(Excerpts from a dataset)
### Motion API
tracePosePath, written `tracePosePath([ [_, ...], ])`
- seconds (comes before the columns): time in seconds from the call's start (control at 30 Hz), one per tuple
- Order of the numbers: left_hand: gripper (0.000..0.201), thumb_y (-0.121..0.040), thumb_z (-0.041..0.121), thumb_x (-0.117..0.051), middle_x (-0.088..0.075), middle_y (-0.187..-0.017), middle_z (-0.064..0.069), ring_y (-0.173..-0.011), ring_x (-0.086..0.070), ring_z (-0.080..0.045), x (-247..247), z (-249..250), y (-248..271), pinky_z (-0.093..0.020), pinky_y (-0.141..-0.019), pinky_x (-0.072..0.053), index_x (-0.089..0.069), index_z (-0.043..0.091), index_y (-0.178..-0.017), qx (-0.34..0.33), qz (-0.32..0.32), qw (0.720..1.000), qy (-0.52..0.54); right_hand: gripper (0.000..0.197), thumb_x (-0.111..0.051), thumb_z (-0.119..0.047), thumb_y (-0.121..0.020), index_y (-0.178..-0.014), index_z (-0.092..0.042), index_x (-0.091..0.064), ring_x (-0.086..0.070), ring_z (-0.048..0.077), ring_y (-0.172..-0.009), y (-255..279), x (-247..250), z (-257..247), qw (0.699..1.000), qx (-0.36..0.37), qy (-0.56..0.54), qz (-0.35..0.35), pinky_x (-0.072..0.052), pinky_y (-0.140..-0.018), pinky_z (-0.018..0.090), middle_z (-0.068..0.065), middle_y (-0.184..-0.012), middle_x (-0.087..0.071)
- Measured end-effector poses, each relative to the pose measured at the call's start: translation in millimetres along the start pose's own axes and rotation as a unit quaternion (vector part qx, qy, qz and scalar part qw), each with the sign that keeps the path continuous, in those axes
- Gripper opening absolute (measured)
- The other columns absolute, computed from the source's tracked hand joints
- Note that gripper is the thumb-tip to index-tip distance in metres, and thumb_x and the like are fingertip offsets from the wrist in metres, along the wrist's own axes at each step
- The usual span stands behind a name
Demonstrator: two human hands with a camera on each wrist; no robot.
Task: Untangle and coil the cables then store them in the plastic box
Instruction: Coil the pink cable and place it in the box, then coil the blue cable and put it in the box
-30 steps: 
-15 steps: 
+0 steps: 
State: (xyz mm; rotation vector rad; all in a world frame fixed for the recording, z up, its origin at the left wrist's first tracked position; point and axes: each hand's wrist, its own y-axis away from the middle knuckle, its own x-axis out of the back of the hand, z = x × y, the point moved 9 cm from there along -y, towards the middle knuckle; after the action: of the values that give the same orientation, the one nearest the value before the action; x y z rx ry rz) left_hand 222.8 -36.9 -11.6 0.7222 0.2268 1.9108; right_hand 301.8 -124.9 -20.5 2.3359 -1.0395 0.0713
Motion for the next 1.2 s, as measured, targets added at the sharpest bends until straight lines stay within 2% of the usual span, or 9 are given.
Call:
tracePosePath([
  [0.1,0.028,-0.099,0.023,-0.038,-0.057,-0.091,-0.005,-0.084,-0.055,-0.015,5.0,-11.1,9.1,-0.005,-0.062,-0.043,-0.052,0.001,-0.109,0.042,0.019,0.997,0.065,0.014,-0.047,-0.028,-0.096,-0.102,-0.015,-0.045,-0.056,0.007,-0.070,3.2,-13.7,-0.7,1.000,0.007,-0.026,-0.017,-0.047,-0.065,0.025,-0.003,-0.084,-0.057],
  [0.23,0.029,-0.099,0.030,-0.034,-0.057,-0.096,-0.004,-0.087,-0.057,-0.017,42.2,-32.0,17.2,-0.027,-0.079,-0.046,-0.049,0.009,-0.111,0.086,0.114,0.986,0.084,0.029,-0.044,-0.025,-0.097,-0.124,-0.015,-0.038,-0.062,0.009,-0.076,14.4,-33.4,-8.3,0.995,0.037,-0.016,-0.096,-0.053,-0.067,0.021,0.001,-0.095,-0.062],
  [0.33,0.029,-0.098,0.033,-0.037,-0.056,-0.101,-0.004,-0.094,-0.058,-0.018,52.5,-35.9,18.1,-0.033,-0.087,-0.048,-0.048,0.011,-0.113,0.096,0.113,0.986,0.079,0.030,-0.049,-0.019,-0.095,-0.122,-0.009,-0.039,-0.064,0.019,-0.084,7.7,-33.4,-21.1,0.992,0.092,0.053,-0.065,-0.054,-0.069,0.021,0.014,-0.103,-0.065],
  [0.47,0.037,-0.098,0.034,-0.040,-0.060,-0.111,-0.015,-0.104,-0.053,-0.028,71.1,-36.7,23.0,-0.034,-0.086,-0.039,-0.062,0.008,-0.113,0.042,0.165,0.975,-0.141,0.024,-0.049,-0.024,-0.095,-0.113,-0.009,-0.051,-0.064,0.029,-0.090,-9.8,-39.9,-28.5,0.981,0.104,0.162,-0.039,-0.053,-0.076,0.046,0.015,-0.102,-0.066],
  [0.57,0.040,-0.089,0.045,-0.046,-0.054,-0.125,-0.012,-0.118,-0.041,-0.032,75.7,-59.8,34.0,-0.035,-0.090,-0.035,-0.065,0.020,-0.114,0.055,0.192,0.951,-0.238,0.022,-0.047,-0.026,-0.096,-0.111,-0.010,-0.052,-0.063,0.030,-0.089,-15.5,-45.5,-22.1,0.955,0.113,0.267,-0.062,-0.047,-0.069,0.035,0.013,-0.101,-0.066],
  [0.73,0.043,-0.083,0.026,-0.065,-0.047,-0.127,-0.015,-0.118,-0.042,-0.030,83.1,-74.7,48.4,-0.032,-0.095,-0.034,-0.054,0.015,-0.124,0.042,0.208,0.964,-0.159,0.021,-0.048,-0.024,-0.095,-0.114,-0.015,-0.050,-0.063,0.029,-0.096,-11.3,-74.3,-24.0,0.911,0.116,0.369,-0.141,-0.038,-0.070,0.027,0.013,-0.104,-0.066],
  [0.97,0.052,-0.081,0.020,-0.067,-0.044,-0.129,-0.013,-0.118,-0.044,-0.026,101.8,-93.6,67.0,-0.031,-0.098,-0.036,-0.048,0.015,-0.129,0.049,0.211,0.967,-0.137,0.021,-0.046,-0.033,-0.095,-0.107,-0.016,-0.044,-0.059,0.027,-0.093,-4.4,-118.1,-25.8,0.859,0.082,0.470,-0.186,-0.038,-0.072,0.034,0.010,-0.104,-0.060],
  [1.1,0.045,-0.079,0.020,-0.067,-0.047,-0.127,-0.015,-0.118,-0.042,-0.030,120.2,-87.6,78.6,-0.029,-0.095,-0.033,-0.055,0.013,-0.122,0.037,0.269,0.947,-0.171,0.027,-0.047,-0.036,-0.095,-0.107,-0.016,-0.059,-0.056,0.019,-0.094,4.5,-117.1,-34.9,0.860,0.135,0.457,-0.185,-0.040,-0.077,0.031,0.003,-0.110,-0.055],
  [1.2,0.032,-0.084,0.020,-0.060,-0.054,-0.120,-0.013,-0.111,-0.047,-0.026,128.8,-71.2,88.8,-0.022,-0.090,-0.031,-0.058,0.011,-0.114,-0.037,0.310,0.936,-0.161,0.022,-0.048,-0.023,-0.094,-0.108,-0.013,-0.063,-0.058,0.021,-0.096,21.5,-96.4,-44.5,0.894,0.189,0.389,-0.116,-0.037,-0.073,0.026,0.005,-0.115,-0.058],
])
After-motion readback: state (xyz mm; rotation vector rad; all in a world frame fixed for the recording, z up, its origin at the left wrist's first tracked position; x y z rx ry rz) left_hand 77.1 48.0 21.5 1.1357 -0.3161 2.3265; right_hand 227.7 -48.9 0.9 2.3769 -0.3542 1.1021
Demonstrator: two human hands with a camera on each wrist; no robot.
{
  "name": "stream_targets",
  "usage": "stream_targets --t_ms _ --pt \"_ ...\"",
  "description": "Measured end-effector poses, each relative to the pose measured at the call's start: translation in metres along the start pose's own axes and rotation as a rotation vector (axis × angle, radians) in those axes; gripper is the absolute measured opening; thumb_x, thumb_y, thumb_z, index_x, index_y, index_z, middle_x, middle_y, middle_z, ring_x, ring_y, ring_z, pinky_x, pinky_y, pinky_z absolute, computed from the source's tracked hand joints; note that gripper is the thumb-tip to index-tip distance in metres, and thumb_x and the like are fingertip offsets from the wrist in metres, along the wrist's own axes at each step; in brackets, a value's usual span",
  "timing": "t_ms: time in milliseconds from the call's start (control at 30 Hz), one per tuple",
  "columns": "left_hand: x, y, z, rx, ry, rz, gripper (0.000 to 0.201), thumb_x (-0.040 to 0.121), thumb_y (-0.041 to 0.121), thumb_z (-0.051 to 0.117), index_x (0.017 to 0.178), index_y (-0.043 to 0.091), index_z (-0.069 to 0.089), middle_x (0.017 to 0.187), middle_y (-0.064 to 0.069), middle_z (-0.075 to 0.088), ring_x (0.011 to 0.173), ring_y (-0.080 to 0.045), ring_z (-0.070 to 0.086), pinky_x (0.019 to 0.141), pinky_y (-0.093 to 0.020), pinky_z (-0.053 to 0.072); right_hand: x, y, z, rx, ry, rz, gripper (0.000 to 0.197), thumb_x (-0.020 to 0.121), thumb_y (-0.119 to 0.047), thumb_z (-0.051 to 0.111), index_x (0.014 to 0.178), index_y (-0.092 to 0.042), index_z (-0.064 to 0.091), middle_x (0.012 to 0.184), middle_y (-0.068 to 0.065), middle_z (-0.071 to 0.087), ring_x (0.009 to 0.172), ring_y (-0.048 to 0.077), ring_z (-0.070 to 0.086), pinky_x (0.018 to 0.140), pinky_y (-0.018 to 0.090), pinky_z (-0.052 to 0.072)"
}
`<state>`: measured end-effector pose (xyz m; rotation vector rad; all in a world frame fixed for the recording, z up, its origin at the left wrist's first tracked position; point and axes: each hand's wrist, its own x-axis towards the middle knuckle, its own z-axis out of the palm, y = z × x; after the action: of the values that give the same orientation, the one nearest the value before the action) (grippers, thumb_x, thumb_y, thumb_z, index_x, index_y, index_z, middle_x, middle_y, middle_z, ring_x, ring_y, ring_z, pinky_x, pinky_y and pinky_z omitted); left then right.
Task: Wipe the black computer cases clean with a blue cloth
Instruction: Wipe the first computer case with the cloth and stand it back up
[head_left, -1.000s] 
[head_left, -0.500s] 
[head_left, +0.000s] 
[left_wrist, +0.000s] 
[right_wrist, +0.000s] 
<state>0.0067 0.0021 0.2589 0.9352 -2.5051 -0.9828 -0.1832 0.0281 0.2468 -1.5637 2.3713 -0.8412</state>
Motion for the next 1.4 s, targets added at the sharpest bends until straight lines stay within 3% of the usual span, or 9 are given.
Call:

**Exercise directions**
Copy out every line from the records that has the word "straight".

**Your response**
Motion for the next 1.2 s, as measured, targets added at the sharpest bends until straight lines stay within 2% of the usual span, or 9 are given.
Motion for the next 1.4 s, targets added at the sharpest bends until straight lines stay within 3% of the usual span, or 9 are given.

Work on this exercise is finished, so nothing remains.